Rain shadow─偽りのレヴェル─
「っ……、ぅぅ……っ、ひっく…っ、」
今だってほら、こうして泣くことしかできないなんて。
「────…また…守れないのかおれは……、約束……したんだ、…泣かせないって、おれが守るって、」
ぼそっと、ひとりがつぶやいた。
「……もういい、ぜんぶ終わりだ、」
「っ、瀧……!!」
その子は誰も反応できないスピードでわたしたちの元へ向かってくる。
こぶしを握って、マフラーがたとえ海風に取れてしまったって、そんなのお構い無しに向かってくる。

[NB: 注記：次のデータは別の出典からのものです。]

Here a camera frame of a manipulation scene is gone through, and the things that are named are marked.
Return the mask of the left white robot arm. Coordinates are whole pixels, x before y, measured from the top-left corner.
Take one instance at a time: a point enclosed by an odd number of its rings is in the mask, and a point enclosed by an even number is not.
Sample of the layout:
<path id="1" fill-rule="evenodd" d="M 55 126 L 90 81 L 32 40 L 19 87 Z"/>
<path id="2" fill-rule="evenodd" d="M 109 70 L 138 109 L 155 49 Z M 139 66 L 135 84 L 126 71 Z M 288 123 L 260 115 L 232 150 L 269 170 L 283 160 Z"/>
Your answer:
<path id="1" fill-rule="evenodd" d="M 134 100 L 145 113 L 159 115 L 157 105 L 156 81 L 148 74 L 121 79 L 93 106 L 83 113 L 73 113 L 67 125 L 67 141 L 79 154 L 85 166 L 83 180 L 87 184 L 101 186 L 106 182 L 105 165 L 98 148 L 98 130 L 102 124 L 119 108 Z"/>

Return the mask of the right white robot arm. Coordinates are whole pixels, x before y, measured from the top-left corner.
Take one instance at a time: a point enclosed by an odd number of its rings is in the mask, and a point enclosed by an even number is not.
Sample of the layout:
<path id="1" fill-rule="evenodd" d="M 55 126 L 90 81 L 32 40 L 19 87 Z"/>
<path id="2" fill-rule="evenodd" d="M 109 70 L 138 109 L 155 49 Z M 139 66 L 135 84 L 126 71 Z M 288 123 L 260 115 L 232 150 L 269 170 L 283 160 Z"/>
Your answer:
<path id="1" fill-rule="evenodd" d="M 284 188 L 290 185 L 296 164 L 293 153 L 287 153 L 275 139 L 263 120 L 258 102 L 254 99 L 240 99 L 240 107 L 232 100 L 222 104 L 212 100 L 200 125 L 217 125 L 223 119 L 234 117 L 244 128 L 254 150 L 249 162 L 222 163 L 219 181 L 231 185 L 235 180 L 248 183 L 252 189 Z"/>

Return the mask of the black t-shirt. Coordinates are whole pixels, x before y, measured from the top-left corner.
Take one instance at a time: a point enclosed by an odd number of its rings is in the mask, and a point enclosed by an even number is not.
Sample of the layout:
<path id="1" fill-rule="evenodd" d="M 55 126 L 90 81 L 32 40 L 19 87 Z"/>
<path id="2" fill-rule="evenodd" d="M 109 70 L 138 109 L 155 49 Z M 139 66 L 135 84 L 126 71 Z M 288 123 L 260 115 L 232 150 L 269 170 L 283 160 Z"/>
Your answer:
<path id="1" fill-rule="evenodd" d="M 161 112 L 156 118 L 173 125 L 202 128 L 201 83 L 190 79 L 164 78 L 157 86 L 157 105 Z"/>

首元、ほんとうに火傷のように付けられた鱗模様があった。
彼がずっとずっと隠していた痕。
それはわたしの目にはすごく格好いい刻印のように見えた。
今にも泣きそうな顔で向かってくる瀧は、たとえ鬼木に殺されてもそれはそれでいいと思っているんだろう。
大好きな姉の元に行けるなら、もうそれはそれで───と。
「─────退け、俺が殺る」
「っ……!!」
瀧が追いつくよりも先にわたしの前に現れた人物。
その声だけで囲っていた男たちに威圧を与えてしまう。
瀧の身体をバネにするみたく、気づいたときには目の前に瞳孔を開いた久遠 綾都が飛びかかるように現れていて。